La journaliste et militante des droits humains Gracias Tshama Baya est désormais dans le viseur des services de sécurité congolais. Selon plusieurs sources proches de sa famille, cette activiste engagée, connue pour ses prises de position courageuses contre les abus des forces de l’ordre, est recherchée pour avoir dénoncé publiquement les exactions policières liées à l’opération dite « Ndobo », en cours à Kinshasa.
Lancée par les autorités provinciales pour « assainir la ville et lutter contre la criminalité urbaine », l’opération Ndobo suscite depuis plusieurs semaines de vives critiques. De nombreuses vidéos et témoignages, relayés sur les réseaux sociaux, font état d’arrestations arbitraires, de violences policières et d’extorsions commises sur des jeunes, notamment dans les communes populaires de Limete, Matete, Ndjili, Masina et Selembao.
Parmi les voix qui se sont élevées pour dénoncer ces abus figure celle de Gracias Tshama Baya. Sur son compte X (ex-Twitter) et lors de plusieurs interventions médiatiques, elle a condamné la brutalité de cette opération, qu’elle qualifie d’ »instrument de terreur contre les jeunes des quartiers pauvres ». Elle a notamment interpellé les autorités congolaises et la police nationale sur les atteintes graves aux droits humains perpétrées sous couvert de sécurité.
Mais cette posture critique lui vaut aujourd’hui des représailles. Des hommes en civil, identifiés comme appartenant à un service de renseignement, se sont récemment présentés à son domicile familial dans la commune de Lemba. Ne l’y trouvant pas, ils auraient interrogé ses proches et saisi des documents personnels. Depuis lors, Gracias Tshama Baya est introuvable. Ses proches affirment qu’elle est entrée en clandestinité « par mesure de sécurité ».
Plusieurs organisations de défense des droits humains, dont l’ONG Voix des Sans-Voix et la Ligue des Jeunes pour les Droits Humains, ont exprimé leur vive inquiétude.
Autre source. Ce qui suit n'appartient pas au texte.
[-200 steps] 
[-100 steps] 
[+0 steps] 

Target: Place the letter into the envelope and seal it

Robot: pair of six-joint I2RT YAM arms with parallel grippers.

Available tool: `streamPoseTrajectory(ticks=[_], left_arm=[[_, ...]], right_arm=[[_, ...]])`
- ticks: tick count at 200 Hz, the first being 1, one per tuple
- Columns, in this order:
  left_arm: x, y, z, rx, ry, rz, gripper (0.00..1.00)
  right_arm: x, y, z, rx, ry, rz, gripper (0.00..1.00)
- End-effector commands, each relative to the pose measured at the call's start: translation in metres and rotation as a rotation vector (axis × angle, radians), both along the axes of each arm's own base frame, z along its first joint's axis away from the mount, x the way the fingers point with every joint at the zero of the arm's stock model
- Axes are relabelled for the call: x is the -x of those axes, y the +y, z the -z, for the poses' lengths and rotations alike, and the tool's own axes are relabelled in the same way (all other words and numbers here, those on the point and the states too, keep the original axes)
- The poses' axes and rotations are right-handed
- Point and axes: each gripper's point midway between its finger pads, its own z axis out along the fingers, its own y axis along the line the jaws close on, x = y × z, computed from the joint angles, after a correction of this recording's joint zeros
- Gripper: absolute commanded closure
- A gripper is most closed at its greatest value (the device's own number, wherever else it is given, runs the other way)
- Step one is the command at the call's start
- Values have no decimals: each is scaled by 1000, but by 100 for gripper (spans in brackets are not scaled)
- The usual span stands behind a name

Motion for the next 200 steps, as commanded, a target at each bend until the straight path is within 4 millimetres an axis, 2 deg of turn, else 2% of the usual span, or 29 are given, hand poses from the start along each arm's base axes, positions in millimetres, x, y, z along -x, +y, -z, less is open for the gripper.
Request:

Elles dénoncent une atteinte grave à la liberté d’expression et appellent à la protection immédiate de la journaliste.
Dans un contexte politique tendu, où les critiques contre les dérives sécuritaires sont de plus en plus mal tolérées, le cas de Gracias Tshama Baya relance le débat sur l’espace civique en République démocratique du Congo. La Commission nationale des droits de l’homme (CNDH) n’a pas encore réagi officiellement à cette situation, tout comme le ministère des Droits humains et la Police nationale congolaise.